Quentin’s best friend, Ben, describes Margo as “the kind of person who either dies tragically at twenty-seven, like Jimi Hendrix and Janis Joplin, or else grows up to win, like, the first-ever Nobel Prize for Awesome.”

Anyway, Margo needs Quentin’s help. She also assures him that this will be the best night of his life. Quentin is a guy who generally plays by the rules, so his decision to help Margo is slightly out of character for him. Nevertheless, he helps Margo carry out a list of tasks, some of them vengeful and some of them contemplative and he is indeed changed by the experience. Which is why when Margo suddenly disappears, he is compelled to follow the breadcrumb trail of clues she’s left behind.

Paper Towns is a clever mystery for sure, but that’s not the only reason to admire the heck out of it. What I love about John Green is the way he writes dialogue. His characters are smart and funny and honest-to-goodness people. In the same way that John Hughes made his characters painfully awkward or awesome or self-deprecating or ironic, Green’s teens are whole and fragile and super smart and laugh-out-loud funny.

And they think thinky-thoughts. The fact that Paper Towns is set in Orlando, Florida (John Green’s hometown) is significant. Margo says “you can see how fake it is…It’s a paper town. I mean, look at it Q: look at all those cul-de-sacs, those streets that turn in on themselves, all the houses that were built to fall apart.”

Quentin’s journey to find Margo makes him question not only everything he thought he knew about her, but also everything he believes about himself and Green does a great service to his characters (and the young adults who will be reading this book) by not giving us pat answers.

So – read John Green. Watch John Hughes. Through their eyes you’ll see teenagers at their worst…and their best. And it’s all beautiful.

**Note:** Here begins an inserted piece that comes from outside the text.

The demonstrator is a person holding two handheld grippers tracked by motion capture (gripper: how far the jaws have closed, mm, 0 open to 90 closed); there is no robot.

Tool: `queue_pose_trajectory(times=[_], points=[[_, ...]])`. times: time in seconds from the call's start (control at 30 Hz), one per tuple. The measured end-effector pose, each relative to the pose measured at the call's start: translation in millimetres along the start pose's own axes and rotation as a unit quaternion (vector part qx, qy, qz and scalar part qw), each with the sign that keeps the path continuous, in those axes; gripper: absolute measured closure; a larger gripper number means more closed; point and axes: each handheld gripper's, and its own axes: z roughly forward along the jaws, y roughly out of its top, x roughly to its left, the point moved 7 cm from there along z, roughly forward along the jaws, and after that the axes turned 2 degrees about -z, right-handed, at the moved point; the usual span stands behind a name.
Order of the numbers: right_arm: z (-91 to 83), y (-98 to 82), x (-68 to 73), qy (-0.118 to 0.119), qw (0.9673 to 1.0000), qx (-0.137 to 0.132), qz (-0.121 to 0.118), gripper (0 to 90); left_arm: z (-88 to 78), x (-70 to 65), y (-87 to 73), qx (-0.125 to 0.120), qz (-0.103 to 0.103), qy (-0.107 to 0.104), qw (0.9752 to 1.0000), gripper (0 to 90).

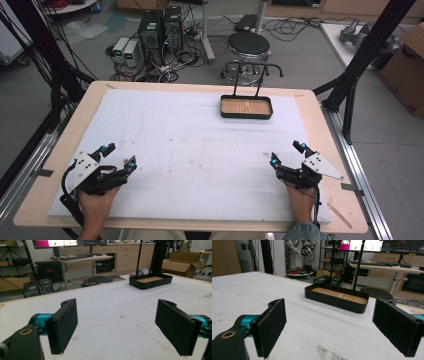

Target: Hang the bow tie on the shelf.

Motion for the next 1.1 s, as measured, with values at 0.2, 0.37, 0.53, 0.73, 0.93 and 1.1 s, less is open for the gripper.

Blacklands – Belinda Bauer

blacklandsTwelve-year-old Steven Lamb, the protagonist of Belinda Bauer’s debut novel Blacklands, lives with his mother, Lettie, his grandmother and his little brother, Davey,  in a small English village called Shipcott.  Steven spends his time out on the moors digging holes. He’s looking for the body of his mother’s brother, Billy, who had been killed by pedophile and serial killer, Arnold Avery, eighteen years earlier.  Avery had never given up the location of Billy’s body (or that of two of the other children he’d killed) and Steven thinks if he can find the body, it might bring closure for his perpetually grim and unhappy grandmother and his own mother, who has had to live under the weight of the tragedy her whole life.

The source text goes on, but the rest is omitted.